【恐慌の現実】171.「付け焼刃」法案で日本経済崩壊へ(3)

イーグルヒット管理者
(2012年1月26日 20:00) |

本コーナーは、恐慌の現実に翻弄される日本企業の実態をリポートしたドキュメントである。

 

 

(3)企業大崩壊までの「時間稼ぎ」

 

「金融円滑化法などの付け焼刃法案が日本企業をダメにし、日本経済を恐慌のどん底に突き落とす」

そう警鐘を鳴らすのは元金融機関経営者であるA氏(現在、コンサルティング会社社長)。なぜ、これらの「付け焼刃」法案が日本社会を崩壊に追い込むのか?その原因について、A氏と語り合った。

 

―― 金融円滑法では返済猶予が認められた43万5271社のうち、14万5090社が経営改善計画未達成。それ以外の会社でも多くは改善とはいえない現状維持。それでも再々延長で、「延命」を繰り返す。借金企業の多くは救われるどころか、むしろ破綻への道を突き進んでいるようにしか見えないが。

 

「その通りなんだ。そもそも資金繰りに厳しい企業に対して、元金返済は待ってやる、金利だけ支払いなさいという法案なのだけど、再延長どころか再々延長と時間を先送りしている。これは企業にとっては痛み止めの効果でしかない」

 

―― 痛み止めだから、一時的な対処療法であり、根本的な経営改善の解決にはならないわけだね。

 

kinnyuuannteihou0126.jpg「そう。しかも、延長、延長で金融機関は待ってくれる。待ってくれるという安心感が、実はこの金融円滑化法をダメにしている。実際、返済の猶予期間が延長された企業はどこも尻に火がついた状態。本来なら、業務改善に一刻の猶予も許されない。ところがこの法律が施行されてからの2年間を見ていると、以前よりも中小企業の停滞感は増していると感じる」

 

―― それは「借金を待ってくれるから」という逃げ場が、逆に企業に必死さ、やる気を失わせていると?

 

「まあ、何とかなるんじゃないの、という感覚。
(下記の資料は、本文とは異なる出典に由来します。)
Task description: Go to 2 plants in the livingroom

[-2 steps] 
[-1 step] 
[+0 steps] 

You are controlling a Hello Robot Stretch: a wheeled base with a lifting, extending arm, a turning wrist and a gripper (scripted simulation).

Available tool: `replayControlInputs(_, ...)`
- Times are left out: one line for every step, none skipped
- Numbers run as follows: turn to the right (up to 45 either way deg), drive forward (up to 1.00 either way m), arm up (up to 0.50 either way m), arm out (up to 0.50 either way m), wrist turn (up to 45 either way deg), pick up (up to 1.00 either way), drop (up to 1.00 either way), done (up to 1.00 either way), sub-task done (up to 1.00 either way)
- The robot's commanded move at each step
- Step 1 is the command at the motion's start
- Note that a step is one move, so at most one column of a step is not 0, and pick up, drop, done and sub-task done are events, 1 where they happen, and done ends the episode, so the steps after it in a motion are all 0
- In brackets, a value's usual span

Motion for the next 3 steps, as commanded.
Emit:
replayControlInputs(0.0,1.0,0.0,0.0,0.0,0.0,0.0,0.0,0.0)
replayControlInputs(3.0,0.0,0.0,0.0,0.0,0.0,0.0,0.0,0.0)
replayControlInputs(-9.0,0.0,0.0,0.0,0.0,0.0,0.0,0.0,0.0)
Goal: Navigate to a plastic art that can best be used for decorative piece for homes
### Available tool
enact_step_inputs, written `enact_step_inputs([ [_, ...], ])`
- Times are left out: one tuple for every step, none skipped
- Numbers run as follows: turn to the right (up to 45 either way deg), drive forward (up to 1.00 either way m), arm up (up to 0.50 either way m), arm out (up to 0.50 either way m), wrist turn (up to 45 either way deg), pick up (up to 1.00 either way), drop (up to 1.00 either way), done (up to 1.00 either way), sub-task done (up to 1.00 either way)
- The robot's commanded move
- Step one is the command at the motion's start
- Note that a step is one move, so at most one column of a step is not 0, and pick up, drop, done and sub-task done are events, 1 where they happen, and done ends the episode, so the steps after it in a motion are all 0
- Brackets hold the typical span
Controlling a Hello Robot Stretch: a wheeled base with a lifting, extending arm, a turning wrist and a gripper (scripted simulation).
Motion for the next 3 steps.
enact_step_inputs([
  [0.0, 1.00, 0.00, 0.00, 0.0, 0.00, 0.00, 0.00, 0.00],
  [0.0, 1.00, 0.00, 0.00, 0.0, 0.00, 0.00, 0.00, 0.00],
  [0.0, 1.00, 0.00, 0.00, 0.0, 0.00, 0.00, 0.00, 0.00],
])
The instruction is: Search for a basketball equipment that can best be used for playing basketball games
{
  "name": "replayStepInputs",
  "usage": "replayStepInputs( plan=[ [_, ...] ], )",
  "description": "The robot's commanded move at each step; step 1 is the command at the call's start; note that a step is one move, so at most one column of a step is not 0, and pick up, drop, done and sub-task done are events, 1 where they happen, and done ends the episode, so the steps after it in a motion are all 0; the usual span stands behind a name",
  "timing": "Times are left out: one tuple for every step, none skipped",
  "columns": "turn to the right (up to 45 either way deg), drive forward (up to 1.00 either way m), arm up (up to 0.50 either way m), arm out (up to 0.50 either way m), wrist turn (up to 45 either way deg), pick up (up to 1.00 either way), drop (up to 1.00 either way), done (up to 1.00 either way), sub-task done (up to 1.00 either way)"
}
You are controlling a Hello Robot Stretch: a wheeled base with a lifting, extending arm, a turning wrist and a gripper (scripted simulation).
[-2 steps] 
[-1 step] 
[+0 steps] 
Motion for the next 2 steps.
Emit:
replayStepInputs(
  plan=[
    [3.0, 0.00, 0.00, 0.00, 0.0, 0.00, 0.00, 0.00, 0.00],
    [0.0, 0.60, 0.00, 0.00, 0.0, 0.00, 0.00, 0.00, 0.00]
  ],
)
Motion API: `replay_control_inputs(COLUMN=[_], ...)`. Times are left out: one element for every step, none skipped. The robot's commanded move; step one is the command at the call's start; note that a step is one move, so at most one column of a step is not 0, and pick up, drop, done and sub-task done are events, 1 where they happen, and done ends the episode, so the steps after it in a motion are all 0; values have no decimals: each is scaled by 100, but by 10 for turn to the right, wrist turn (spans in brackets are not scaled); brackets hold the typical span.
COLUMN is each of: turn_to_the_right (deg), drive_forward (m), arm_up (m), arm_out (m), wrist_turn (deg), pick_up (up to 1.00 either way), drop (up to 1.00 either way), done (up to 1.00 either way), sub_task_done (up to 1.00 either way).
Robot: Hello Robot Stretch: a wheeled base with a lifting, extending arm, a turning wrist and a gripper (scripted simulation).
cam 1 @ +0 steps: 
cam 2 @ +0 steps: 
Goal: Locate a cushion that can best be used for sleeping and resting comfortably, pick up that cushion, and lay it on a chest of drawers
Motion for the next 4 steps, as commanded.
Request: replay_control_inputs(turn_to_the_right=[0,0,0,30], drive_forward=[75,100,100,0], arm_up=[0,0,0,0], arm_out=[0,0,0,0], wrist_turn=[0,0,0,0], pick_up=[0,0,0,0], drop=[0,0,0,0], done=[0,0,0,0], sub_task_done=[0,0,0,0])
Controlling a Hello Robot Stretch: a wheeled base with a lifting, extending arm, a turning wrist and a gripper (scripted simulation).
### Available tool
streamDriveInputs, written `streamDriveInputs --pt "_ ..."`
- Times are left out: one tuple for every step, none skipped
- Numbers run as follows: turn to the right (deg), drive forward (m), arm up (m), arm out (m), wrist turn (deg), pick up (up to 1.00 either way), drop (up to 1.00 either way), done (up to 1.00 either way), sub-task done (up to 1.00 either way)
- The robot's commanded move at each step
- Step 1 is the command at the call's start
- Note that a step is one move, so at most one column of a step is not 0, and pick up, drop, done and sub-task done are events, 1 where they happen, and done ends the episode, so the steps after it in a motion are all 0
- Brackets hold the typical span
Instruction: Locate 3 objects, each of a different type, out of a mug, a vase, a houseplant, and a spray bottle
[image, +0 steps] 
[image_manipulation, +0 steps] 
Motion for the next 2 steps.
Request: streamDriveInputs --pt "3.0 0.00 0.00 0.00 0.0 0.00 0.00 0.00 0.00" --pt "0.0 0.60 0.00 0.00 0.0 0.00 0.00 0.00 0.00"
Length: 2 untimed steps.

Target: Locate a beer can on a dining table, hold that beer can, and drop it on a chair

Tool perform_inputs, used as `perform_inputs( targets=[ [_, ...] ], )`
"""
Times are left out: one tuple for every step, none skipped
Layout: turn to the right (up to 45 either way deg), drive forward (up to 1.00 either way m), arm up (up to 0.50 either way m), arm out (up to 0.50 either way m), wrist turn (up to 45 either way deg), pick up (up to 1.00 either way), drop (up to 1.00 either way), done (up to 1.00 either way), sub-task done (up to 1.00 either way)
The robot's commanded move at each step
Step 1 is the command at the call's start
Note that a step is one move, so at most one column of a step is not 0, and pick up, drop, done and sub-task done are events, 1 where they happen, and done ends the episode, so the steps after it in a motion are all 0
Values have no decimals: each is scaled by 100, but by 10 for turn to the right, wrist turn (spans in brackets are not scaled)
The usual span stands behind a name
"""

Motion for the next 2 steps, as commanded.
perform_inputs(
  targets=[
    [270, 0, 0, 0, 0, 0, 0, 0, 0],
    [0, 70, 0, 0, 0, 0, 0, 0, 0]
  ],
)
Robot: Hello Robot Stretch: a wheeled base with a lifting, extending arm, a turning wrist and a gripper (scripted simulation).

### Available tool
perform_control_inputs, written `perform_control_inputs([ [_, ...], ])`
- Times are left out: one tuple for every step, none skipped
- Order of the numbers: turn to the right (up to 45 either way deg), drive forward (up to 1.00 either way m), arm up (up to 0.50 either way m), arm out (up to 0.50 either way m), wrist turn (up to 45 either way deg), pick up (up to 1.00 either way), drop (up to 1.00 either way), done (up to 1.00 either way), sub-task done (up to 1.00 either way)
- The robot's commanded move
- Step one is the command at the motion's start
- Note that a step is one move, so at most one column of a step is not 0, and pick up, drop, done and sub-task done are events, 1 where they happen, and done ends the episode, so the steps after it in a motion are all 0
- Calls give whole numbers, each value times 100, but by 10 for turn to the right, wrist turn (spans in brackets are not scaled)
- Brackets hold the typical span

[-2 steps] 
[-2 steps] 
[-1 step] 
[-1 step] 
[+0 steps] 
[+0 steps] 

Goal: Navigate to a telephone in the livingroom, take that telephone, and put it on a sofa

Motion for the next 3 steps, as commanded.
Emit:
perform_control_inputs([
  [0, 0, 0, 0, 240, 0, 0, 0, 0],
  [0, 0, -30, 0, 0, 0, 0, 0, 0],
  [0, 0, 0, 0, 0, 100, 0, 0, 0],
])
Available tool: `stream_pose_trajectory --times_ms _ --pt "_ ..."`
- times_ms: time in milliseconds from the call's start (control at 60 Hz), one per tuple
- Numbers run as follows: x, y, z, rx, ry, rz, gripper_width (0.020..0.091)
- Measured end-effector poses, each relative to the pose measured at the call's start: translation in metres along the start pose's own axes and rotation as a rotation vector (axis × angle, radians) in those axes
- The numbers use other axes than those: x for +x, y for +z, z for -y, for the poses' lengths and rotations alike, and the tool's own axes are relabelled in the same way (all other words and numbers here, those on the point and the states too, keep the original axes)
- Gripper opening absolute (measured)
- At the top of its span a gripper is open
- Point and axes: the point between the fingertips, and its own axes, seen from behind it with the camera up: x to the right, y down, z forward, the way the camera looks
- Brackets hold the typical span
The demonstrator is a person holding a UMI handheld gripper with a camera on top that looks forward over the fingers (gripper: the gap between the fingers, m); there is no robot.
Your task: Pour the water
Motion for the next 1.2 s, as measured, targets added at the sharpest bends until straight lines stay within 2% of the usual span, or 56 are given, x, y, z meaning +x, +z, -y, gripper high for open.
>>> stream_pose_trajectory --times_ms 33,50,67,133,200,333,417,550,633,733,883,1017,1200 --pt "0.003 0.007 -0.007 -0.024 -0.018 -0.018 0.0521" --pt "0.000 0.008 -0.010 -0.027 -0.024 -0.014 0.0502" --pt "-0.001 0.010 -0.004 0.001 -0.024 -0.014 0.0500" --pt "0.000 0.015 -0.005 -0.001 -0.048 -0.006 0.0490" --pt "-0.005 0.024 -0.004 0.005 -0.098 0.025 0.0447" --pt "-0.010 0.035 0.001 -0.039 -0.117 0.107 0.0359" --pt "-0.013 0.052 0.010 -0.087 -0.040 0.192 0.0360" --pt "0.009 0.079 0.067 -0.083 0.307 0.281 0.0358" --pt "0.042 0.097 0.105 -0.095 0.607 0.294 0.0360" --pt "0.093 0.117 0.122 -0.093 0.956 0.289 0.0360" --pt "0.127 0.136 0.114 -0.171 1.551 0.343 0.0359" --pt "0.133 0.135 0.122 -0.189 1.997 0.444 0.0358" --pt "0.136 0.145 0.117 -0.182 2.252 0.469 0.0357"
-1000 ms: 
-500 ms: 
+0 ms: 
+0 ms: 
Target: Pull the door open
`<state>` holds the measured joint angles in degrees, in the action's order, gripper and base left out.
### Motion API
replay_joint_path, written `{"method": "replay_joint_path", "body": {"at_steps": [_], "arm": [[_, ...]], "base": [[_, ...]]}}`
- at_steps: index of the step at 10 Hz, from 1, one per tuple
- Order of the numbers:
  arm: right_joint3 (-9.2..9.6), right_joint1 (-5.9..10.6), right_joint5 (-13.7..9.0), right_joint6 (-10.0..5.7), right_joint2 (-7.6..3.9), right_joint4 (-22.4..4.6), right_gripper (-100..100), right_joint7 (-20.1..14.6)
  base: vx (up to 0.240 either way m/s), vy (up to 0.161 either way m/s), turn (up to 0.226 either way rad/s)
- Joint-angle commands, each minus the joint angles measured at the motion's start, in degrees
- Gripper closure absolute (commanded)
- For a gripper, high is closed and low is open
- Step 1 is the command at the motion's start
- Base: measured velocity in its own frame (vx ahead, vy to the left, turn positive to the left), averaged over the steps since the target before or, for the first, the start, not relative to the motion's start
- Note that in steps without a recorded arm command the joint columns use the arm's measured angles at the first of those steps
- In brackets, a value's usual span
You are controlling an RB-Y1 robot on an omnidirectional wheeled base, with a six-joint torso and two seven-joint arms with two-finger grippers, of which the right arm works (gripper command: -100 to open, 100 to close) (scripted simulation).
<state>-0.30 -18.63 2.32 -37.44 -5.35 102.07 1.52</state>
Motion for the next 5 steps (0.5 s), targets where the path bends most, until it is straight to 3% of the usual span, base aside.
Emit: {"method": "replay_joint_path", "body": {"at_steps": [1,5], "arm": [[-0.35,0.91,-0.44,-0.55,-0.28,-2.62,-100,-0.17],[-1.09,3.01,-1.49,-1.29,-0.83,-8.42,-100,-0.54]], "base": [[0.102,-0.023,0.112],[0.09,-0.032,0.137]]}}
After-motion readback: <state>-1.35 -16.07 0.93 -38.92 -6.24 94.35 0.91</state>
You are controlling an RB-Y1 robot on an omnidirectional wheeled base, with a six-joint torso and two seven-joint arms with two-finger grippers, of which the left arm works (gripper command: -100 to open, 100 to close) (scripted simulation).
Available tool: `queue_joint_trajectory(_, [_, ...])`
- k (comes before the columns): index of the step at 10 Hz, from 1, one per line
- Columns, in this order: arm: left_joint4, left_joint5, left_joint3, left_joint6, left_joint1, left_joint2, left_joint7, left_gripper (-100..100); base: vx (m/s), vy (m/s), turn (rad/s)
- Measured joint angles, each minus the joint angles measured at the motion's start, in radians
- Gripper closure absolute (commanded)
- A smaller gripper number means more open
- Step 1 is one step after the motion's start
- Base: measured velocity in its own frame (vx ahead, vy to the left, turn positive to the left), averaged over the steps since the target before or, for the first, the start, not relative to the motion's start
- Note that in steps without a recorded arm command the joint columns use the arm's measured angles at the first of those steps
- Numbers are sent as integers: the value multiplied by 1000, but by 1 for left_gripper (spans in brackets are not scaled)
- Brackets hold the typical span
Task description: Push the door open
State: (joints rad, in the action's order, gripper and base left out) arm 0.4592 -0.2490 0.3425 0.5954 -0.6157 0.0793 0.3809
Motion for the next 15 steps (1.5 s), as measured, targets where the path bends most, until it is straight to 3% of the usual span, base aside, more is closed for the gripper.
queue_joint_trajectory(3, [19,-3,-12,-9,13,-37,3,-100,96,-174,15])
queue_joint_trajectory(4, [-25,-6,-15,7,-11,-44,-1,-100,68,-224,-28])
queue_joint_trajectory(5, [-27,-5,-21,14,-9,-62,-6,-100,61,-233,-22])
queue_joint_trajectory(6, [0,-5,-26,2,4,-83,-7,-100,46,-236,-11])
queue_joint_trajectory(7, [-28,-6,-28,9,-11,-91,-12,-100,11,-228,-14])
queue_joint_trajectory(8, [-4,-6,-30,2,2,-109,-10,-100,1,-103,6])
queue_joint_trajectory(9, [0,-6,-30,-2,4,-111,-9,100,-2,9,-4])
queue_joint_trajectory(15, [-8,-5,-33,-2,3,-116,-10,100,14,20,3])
それが痛み止めを打った多くの中小企業から感じる。これ、もしさらに延長が伸びなければ、どうなると思う?大企業の一部はまだ少し先を見ているけど、日本企業の99%は中小企業。その10%が痛み止めに手を出し、もがいている

 

―― もちろん、痛み止めを受けていない中小企業とて、借金地獄のところが多いしね。